1. Dat je op tijd in de les bent
2. Dat je mobiel in je telefoontas gaat bij binnenkomst
3. Dat je je spullen bij je hebt (leesboek, boek, schrift en pen)
4. Dat als iemand de beurt heeft, het verder stil is in de klas
5. Dat je elkaar met respect behandelt

'Momentje vrij? Boek erbij!' 



Slide 23 - Slide

Inloggen Office365
- Je moet inloggen bij Office365, zodat je kan werken op de Chromebooks op school. 
- Je moet je wachtwoord direct veranderen. Sla dit wachtwoord op op je telefoon bij notities. Zodat je het altijd kan terugvinden.
-  Ga naar www.huygens.nl, klink bovenin op Microsoft 365


Slide 24 - Slide

Fictie en non-fictie
Fictie = verzonnen verhalen
Non-fictie = waargebeurde verhalen

Doel: amuseren, de schrijver wil dat je je vermaakt als je het verhaal leest. 

Slide 25 - Slide

Fictie en non-fictie
Fictie zijn ook verhalen die wel waargebeurd lijken, maar niet echt gebeurd zijn. Zulke verhalen zijn realistisch

Andere verhalen kunnen nooit echt gebeuren, zoals Harry Potter.
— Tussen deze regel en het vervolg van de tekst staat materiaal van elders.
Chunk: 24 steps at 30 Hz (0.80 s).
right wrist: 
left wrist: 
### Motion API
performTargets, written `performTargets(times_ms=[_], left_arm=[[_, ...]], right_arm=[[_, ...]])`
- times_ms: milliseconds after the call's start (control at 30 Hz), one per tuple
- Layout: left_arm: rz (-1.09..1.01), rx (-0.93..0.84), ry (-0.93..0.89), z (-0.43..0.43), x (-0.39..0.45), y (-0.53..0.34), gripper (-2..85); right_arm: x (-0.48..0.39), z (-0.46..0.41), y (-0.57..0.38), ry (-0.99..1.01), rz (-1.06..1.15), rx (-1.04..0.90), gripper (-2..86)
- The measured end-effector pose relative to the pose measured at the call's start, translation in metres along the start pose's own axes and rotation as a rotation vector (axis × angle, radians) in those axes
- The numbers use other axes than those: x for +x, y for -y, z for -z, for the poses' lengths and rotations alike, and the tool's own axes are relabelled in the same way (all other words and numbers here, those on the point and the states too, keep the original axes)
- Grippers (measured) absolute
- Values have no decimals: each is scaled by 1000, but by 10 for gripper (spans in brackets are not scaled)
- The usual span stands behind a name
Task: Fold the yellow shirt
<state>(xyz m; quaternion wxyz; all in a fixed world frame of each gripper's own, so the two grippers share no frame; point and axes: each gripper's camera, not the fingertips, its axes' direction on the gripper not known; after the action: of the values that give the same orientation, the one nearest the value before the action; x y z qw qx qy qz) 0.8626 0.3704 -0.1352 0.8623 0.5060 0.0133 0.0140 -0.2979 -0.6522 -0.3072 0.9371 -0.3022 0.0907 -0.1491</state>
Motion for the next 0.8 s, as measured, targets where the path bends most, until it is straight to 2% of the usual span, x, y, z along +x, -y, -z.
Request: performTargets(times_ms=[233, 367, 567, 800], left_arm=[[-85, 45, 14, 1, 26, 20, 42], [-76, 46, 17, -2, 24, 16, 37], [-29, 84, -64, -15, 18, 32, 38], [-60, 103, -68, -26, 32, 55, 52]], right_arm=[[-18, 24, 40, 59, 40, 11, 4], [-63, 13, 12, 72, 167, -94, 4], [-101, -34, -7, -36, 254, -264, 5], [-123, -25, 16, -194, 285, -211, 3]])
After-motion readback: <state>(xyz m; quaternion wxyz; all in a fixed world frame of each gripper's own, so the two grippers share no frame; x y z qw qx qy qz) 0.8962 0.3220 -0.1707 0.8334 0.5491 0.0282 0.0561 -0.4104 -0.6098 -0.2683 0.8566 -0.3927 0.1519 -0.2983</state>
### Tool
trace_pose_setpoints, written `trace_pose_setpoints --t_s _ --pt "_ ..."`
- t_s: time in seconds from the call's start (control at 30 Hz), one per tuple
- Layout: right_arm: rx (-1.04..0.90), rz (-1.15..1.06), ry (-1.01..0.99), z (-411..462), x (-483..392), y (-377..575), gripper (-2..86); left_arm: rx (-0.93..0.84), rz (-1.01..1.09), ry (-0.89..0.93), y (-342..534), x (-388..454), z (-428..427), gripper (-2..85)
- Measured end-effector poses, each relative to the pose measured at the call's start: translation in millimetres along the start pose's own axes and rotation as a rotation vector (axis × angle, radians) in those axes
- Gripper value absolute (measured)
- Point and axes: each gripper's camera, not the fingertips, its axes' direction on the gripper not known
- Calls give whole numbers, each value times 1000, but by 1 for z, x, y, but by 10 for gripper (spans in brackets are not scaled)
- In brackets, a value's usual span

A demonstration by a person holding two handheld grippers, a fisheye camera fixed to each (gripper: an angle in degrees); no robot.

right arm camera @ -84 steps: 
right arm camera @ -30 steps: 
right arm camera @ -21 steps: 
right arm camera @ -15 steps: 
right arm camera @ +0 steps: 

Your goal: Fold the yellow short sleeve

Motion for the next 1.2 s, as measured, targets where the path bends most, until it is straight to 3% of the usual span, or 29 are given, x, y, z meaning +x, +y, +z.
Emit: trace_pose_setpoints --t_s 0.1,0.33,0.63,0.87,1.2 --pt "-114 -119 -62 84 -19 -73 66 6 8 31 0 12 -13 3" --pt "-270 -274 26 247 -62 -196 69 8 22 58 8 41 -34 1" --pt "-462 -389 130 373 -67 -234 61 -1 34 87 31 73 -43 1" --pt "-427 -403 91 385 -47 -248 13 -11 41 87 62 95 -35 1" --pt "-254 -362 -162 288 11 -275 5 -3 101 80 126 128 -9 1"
Zo'n verhaal noem je een fantasieverhaal. 

Slide 26 - Slide

Samen aan de slag!
Pak je boek blz. 60 

We maken de eerste opdracht samen, daarna ga je zelf aan de slag. 

Slide 27 - Slide

Nakijken
Opdracht 1 en 2 (blz. 60-61) 

Let op: je kijkt na met een andere kleur pen
Zet een krul als je het goed hebt. 
Verbeter je antwoord indien je een foutje hebt gemaakt



Slide 28 - Slide

Hoe ging het?
Wat vond je lastig, wat vond je makkelijk?
Huiswerk: opdracht 1, 2 en 3 (blz. 60-62)
Neem een leesboek mee naar de volgende les.